The Government defends that this land does not imply any detraction from the income that the companies received when they signed that protocol. “What’s more, it contemplates their expectations of higher income due to the rise in CO2 by granting them 10% of the income that arises when CO2 is above those 20 euros per ton,” recalls the Ministry for Ecological Transition.
In the documentation that has been published on the occasion of the tender for a contract for the supply, for about 220 million, of a waste storage system for the Ascó I, Ascó II, Almaraz, Vandellós II and Cofrentes nuclear power plants authorized in July By the Council of Ministers, Enresa also stresses the need to have these facilities in 2026 and refers to the possible “loss of profit” for electricity companies.
“A delay would compromise the capacity of the power plants to continue operating, generating serious and unwanted consequences, putting the affected facilities at risk, with the consequent consequences on electricity production and would also cause lost profit costs” of millions of euros per day that , he affirms, it would be necessary to recognize the electrical ones.
The Government has encrypted in 2,600 million the temporary cut (until March) to the extra remuneration that, through the shock plan approved this week, the plants that do not use gas receive due to the increase in the price of this raw material, which has led to the succession of records of the so-called electricity pool. The Government’s plan has caused a frontal rejection of the electrical companies and sharp falls in their prices on the stock market.

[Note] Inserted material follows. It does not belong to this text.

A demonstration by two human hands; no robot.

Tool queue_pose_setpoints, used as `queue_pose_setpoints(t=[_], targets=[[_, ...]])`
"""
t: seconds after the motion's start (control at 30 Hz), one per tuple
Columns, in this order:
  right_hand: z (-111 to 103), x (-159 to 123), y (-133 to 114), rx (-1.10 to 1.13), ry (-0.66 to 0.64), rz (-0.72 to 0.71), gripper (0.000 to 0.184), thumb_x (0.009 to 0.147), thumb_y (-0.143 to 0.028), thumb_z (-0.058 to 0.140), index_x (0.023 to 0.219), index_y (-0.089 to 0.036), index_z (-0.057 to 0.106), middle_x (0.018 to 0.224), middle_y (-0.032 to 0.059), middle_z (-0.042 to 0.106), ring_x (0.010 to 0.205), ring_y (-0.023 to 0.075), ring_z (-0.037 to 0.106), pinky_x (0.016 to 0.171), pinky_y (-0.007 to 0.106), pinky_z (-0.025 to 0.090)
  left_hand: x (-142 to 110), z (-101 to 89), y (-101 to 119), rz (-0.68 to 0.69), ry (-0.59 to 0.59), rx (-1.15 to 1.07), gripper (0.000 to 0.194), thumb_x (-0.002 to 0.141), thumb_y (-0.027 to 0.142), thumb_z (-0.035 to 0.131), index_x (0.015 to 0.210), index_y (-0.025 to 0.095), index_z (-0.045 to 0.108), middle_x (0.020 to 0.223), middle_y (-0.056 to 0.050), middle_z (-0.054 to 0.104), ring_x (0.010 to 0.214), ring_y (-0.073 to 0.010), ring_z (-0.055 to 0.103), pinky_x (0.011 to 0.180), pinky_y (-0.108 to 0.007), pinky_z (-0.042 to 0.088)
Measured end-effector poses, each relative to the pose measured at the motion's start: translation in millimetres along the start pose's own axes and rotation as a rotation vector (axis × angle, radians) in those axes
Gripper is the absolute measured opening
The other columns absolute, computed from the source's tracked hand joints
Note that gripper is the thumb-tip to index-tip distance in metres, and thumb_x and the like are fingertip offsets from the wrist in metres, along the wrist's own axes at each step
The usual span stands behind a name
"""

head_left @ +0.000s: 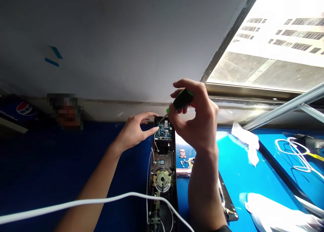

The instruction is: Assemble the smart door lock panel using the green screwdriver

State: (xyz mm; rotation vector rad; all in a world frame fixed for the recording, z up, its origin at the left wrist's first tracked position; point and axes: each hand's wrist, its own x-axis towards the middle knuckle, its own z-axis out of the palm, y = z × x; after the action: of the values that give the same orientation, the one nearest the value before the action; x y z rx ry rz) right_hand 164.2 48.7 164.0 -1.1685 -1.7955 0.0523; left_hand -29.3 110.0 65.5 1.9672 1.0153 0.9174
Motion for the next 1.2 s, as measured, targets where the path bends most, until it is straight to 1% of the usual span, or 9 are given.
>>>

There is also a stir in the renewables sector, due to doubts about the effect that the reduction of the effect of the rise in gas in the wholesale market will have on older facilities, which no longer charge premiums and will be affected.
On Wednesday, the renewable (APPA) and wind (AEE) employers assured that the cut will also affect those plants if they have signed long-term supply contracts with a third party (known as PPA), which would lead them to have to pay to produce for having signed these agreements at prices much lower than the current ones. But, according to sources from the photovoltaic union Unef, it is due to an interpretive error that the Ministry for the Ecological Transition has promised to clarify.